Internationally, some freight is stranded at warehouses in loaded containers because retailers are closed, Jensen said. Inability to unload those boxes reduces the availability of empties that U.S. exporters need, disrupting those markets, too. Because those conditions are occurring worldwide, ocean carriers face a widespread, structural imbalance of cargo flows that has not happened before.
“Carriers typically spend $10 billion a year moving empties,” Jensen said. “Now, nobody has the slightest idea of how great the imbalance is, but they need to know that everywhere to be sure to get empties to the right place.”
Meanwhile, freight rates have dropped amid the pandemic.
“Everyone wants rates to go up. Rates are as low as they can possibly be right now,” Voltmann said, referring to early May levels. “Too little freight is chasing too much capacity. A market pickup will benefit all, with improved margins.”

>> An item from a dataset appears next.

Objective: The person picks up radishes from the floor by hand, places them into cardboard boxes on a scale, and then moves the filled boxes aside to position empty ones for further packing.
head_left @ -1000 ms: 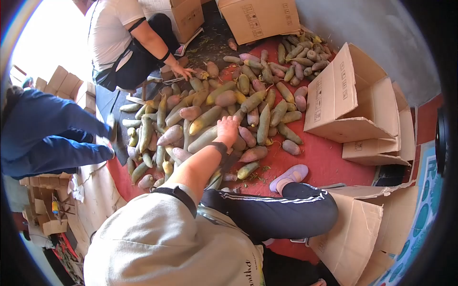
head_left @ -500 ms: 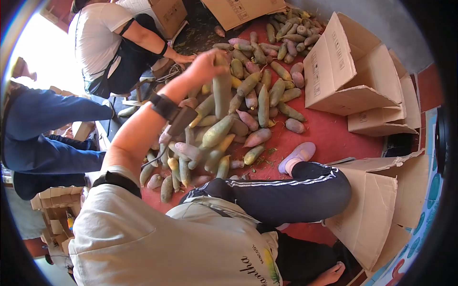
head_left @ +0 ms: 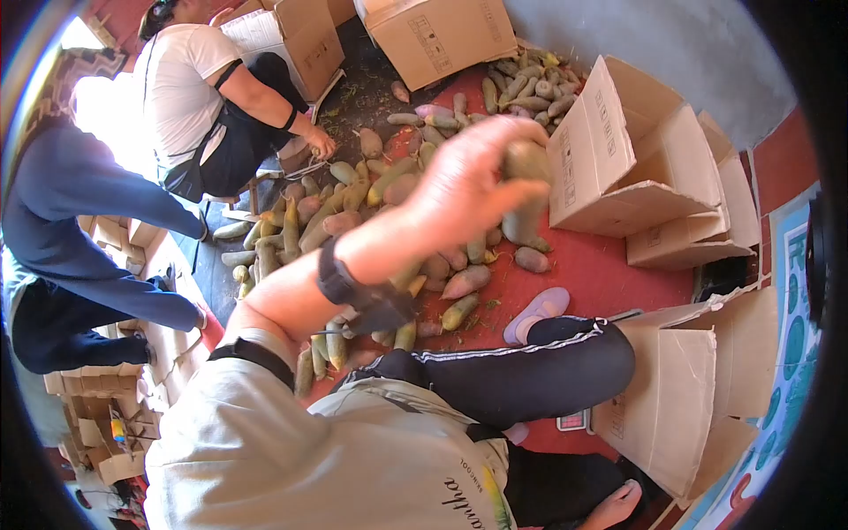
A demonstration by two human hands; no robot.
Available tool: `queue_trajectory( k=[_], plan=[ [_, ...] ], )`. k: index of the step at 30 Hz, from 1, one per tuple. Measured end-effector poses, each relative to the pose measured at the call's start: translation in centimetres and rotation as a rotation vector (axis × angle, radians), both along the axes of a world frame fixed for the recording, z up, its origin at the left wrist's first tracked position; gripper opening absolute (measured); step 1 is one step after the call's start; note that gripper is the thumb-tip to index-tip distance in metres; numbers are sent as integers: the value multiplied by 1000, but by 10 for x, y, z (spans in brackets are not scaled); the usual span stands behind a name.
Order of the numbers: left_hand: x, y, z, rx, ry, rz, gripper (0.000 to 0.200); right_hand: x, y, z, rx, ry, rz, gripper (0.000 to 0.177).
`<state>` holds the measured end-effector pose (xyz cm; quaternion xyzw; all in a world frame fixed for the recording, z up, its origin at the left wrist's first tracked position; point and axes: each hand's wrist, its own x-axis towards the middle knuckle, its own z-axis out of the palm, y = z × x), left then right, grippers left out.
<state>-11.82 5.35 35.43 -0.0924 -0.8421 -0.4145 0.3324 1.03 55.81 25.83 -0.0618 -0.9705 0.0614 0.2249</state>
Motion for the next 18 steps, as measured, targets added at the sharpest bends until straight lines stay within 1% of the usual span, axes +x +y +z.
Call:
queue_trajectory(
  k=[2, 4, 5, 7, 8, 9, 10, 11, 12, 13, 14, 15, 17, 18],
  plan=[
    [-4, 22, 4, 24, 53, -81, 40, -1, -14, 8, 67, -2, 101, 29],
    [-4, 46, 16, 69, 100, -138, 41, -3, -34, 20, 40, 8, 133, 26],
    [-9, 58, 18, 122, 208, -227, 40, -5, -44, 27, 15, 4, 157, 24],
    [-5, 84, 35, 128, 309, -302, 40, -8, -59, 43, 4, 37, 188, 25],
    [-5, 97, 37, 157, 405, -373, 42, -9, -67, 53, -8, 80, 185, 25],
    [-3, 111, 42, 142, 495, -411, 38, -11, -76, 63, -21, 123, 182, 25],
    [0, 125, 47, 89, 547, -459, 29, -13, -86, 74, -45, 166, 193, 24],
    [3, 144, 46, 81, 617, -419, 24, -14, -92, 80, -41, 181, 205, 24],
    [9, 160, 48, 16, 651, -413, 24, -15, -96, 85, -92, 229, 194, 22],
    [17, 171, 52, 8, 664, -524, 23, -17, -98, 89, -142, 274, 183, 21],
    [27, 185, 53, 0, 671, -585, 24, -17, -96, 92, -159, 251, 208, 30],
    [27, 216, 51, 70, 811, -531, 19, -25, -107, 102, -131, 384, 226, 28],
    [53, 226, 57, 14, 792, -657, 21, -60, -165, 127, 3, 885, 157, 26],
    [61, 232, 56, 8, 809, -705, 23, -102, -248, 151, 195, 1672, -227, 26]
  ],
)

Adamo believes short-term volume, rates and margins will improve in the summer as restaurants reopen and restock and delayed moves of spring home products pick up.
Costello said shippers have been pushing for lower rates as their busi- nesses are squeezed, while dividing freight among more carriers.
Shippers don’t want to sign long-term deals in today’s uncertain rate climate because of the tension between paying rates that keep carriers afloat and the need to match cost savings to their own products’ sale prices, Adamo said.
Late 2020 rates are uncertain because of questions such as how quickly and to what extent demand will return, but the long-term rate picture is favorable, he added.
One fact is certain.
“Nobody can afford to run at these prices, long term,” Adamo said, referring to April rates, though it still makes sense for fleets to keep running as long as revenue exceeds variable cost.
Some trucking companies, however, may not survive the weak market conditions.
Broughton, who has tracked fleet failures for more than two decades, believes they could double in mid-2020 compared with first-quarter levels that already were elevated above 2019. More than 10,000 trucks came off the road in this year’s first quarter, twice the total in 2019’s comparable period.
“We are already seeing significant increases in failures, but they will be nowhere near the levels reached in 2007, 2008 and 2009,” Broughton said.
During the Great Recession, more than 40,000 trucks stopped running in multiple quarters.
The failure pace will be tempered by effective options to manage cash, Broughton said, such as not running at money-losing rates during a brief downturn, and having easier access to factoring.
Costello and Broughton said flexible equipment financing and small business loans also could help fleets survive.
“There will be a round of business failures that will take out incremental capacity,” Vieth said. “A lot of small truckers could fall by the wayside.”
Vieth said some fleets survived the last recession by cannibalizing equipment, which could happen again.
COVID-19 is taking a toll on drivers too, Costello said, though their heroic efforts to keep shelves stocked with essential goods during the pandemic have earned well-deserved publicity and recognition nationwide.